En toen werd het licht en kwam de man met de Hamer. Een technisch stuk door een afgraving gevolgd door een stenig pad hebben mij de laatste klap uitgedeeld. Ik voelde mijn spieren niet meer, alles was op de automatische piloot en met verstand op 0 alles maar gewoon “gedaan” misselijk van de vermoeidheid. Ook daglicht maakte het niet meer beter.
Onderweg lagen rijders als zwervers op bankjes te slapen. Sommige zelfs op hun motor, of zelfs staand tegen een boom. Over de intercom die we gebruikten om te waarschuwen en strategie te bespreken was het stil en het enige wat we deden was gewoon rijden, zover als we konden. De motor zijn werk laten doen en elke steen absorberen en accepteren. Pijn was er toch wel.
Zo’n 60km later was de ontbijtstop welke gelijk was aan de classic en gezien kan worden als een hotel ontbijtbuffet. Fruit! Veel vitaminen had mijn lichaam niet gehad dus besloot meerdere stuks naar binnen te werken, gevolgd door zoute ham op een broodje om mijn lichaam van het goede te voorzien. Veel extremerijders waren er (nog) niet en diegene die er waren, die zombies van vorig jaar, daar viel ik ook onder. Een teammaatje wilde toch nog rust pakken en ik viel ingesprek met wat bekenden.
Een uurtje later zaten we weer op de motor. Het misselijke gevoel was weg en ik dacht dat nog twee offroadpassen en asfalt resteerden. Gedurende het stukje asfalt kwam bij het team de energie weer terug, ook bij mij en alle mieserie waar ik in verkeerde verdween elke minuut een beetje meer. Gelukkig maar, want de makkelijke Assiëtta was vervangen door 3 toch nog best technische stukken waardoor het allemaal wat langer duurde dan verwacht.
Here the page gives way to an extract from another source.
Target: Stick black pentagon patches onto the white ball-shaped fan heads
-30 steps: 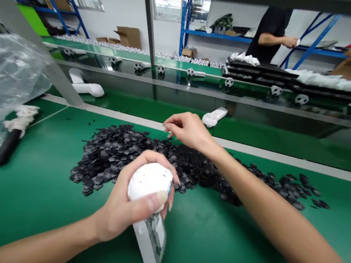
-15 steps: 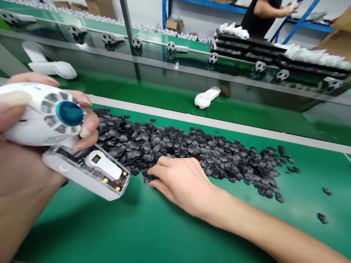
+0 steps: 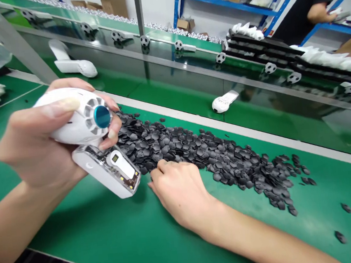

Vooral mentaal was het moeilijk: we wilden gewoon finishen en dan kregen we dus deze “tegenvaller” die ik op elke andere dag geweldig had gevonden, nog even te verwerken.
Maar na bij sestrière omhoog te zijn gereden was hij daar dan: de finish! En natuurlijk de 100% gehaald.
We waren ook een van de eersten. Uiteindelijk bleken velen te zijn uitgavellen, opgegeven, defecten aan de motor te hebben gehad of geen 100% te hebben gereden. Tot nog na 17u kwamen er nog rijders binnen. Waren we trots? Vooral heel moe de mensen bij de finish waren er enthousiaster over dan wijzelf.
Bij het eten kwamen we tot de gezamenlijke conclusie. We waren een geweldig team met een hele constante pace die fouten tot het minimum beperkten. Geen macho’s, geen competitie en er werd naar een ieder geluisterd. De erop volgende vraag: wat gaan we nu doen?